▸ REQUIRED ACTION
Give back the lines below verbatim, omitting all pictures.

─── INFORMATION SHOWN ───

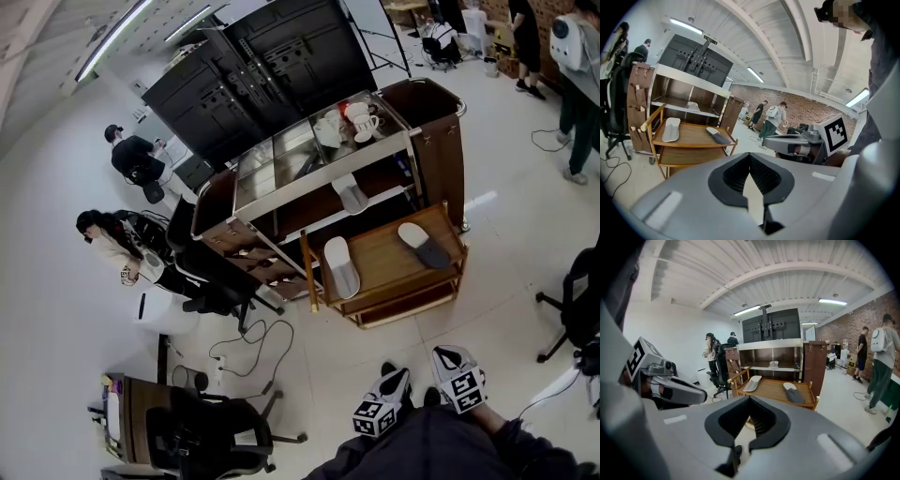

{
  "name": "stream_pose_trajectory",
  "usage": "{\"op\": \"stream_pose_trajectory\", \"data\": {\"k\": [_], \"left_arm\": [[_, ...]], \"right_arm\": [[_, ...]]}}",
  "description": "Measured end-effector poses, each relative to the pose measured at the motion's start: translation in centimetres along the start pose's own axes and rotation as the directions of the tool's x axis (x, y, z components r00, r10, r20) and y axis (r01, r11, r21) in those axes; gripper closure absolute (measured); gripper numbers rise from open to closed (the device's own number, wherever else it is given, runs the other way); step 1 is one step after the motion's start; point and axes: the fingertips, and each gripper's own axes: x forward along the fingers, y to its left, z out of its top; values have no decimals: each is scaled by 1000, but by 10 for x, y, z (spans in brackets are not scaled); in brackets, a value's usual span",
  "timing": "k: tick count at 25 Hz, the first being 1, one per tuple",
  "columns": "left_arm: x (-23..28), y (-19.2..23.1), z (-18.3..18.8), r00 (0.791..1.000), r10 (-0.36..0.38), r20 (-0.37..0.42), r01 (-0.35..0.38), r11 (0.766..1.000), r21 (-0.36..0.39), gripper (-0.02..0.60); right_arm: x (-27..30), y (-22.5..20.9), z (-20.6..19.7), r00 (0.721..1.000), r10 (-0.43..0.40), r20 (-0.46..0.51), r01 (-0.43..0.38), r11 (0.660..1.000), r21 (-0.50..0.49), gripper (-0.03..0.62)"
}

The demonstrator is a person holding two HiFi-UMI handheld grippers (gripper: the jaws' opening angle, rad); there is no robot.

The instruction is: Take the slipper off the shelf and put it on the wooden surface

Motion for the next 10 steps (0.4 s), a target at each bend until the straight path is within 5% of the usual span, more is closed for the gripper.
{"op": "stream_pose_trajectory", "data": {"k": [10], "left_arm": [[-37,37,2,1000,6,10,-6,1000,1,574]], "right_arm": [[24,45,7,1000,1,3,-1,1000,-2,594]]}}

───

▸ RESPONSE AREA
{
  "name": "stream_pose_trajectory",
  "usage": "{\"op\": \"stream_pose_trajectory\", \"data\": {\"k\": [_], \"left_arm\": [[_, ...]], \"right_arm\": [[_, ...]]}}",
  "description": "Measured end-effector poses, each relative to the pose measured at the motion's start: translation in centimetres along the start pose's own axes and rotation as the directions of the tool's x axis (x, y, z components r00, r10, r20) and y axis (r01, r11, r21) in those axes; gripper closure absolute (measured); gripper numbers rise from open to closed (the device's own number, wherever else it is given, runs the other way); step 1 is one step after the motion's start; point and axes: the fingertips, and each gripper's own axes: x forward along the fingers, y to its left, z out of its top; values have no decimals: each is scaled by 1000, but by 10 for x, y, z (spans in brackets are not scaled); in brackets, a value's usual span",
  "timing": "k: tick count at 25 Hz, the first being 1, one per tuple",
  "columns": "left_arm: x (-23..28), y (-19.2..23.1), z (-18.3..18.8), r00 (0.791..1.000), r10 (-0.36..0.38), r20 (-0.37..0.42), r01 (-0.35..0.38), r11 (0.766..1.000), r21 (-0.36..0.39), gripper (-0.02..0.60); right_arm: x (-27..30), y (-22.5..20.9), z (-20.6..19.7), r00 (0.721..1.000), r10 (-0.43..0.40), r20 (-0.46..0.51), r01 (-0.43..0.38), r11 (0.660..1.000), r21 (-0.50..0.49), gripper (-0.03..0.62)"
}

The demonstrator is a person holding two HiFi-UMI handheld grippers (gripper: the jaws' opening angle, rad); there is no robot.

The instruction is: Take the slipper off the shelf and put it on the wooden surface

Motion for the next 10 steps (0.4 s), a target at each bend until the straight path is within 5% of the usual span, more is closed for the gripper.
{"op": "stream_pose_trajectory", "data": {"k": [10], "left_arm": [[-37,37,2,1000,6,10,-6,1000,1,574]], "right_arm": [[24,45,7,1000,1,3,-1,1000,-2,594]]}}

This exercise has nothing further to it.